Same applies for authentication - a request is made, data is parsed, authentication takes place, session is created and sent back to the requester.
No matter how you sugar coat this - All requests are done this way. Yes you can employ async functionality which will shorten the time spent on some portions, yes you can try promises, yes you can employ clustering, yes you can employ forking/spawning, etc... The result is always the same at all times: port gets blocked.
I tried responding with a reference so that we can use sockets to pass the data back and matching it with the reference - that also blocked it.
The point of the matter is this: when you ask for help, everyone wants all sort of code examples, but never go to the task of helping with an actual answer that works. The whole wide world!!!!! Which leads me to the answer that nodeJS is not suitable for websites.

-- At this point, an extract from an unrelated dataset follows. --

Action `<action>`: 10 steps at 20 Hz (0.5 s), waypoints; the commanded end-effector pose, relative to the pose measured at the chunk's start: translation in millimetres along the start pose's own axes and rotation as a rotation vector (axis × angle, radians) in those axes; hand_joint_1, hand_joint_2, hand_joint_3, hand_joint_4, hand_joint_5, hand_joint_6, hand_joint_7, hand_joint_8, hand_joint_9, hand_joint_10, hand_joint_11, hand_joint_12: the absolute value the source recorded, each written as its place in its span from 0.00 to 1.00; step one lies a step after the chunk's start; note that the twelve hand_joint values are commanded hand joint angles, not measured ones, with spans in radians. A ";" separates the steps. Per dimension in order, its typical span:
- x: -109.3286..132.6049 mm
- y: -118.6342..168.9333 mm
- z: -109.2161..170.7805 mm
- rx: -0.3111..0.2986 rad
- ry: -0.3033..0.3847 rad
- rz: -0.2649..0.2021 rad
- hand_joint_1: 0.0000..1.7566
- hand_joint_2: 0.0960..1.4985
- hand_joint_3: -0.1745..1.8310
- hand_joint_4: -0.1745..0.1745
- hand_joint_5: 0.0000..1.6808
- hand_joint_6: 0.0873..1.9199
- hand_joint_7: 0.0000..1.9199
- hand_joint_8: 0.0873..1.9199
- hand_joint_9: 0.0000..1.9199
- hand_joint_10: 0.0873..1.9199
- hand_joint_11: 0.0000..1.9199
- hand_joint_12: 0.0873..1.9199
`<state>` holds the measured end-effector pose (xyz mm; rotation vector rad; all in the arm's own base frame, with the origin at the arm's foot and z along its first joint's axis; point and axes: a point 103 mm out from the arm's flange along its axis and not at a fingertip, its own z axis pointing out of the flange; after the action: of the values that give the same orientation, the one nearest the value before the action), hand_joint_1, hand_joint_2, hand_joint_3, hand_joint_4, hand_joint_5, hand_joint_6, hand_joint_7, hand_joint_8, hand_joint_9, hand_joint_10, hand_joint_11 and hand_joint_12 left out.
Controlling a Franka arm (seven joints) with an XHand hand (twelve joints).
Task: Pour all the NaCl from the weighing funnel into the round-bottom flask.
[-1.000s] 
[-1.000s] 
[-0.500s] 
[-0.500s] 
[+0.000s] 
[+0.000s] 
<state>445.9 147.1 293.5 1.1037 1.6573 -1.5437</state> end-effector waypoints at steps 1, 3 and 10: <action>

I read many requests regarding this and all have been met with: "you must code properly"..! Really? Is there no NodeJS skilled and experienced person who can lend an answer on this one????!!!!!
Most of the NodeJS coders come from the PHP side - All websites using PHP never have to utilise any workaround whatsoever in order to display a web page and it never blocks 2 people at the same time. Thanks to the web server.
So how come NodeJS community cannot come to some sort of an asnwer on this one other than: "code carefully"???!!!
They want examples - each example is met with: "well that is a blocking code, do it another way", or "code carefully"!!! Come one people!!!
Think of the following scenario: One User, One page with 4 lists of records. Theoretically all lists should be filled up with records independently. What is happening because of how data is requested, prepared and responded, each list in reality is waiting for the next one to finish. That is on one session alone.
What about 2 people, 2 sessions at the same time?
So my question is this: is NodeJS suitable for a website and if it is, can anyone show and prove this with a short code??? If you can't prove it, then the answer is: "NodeJS is not suitable for websites!"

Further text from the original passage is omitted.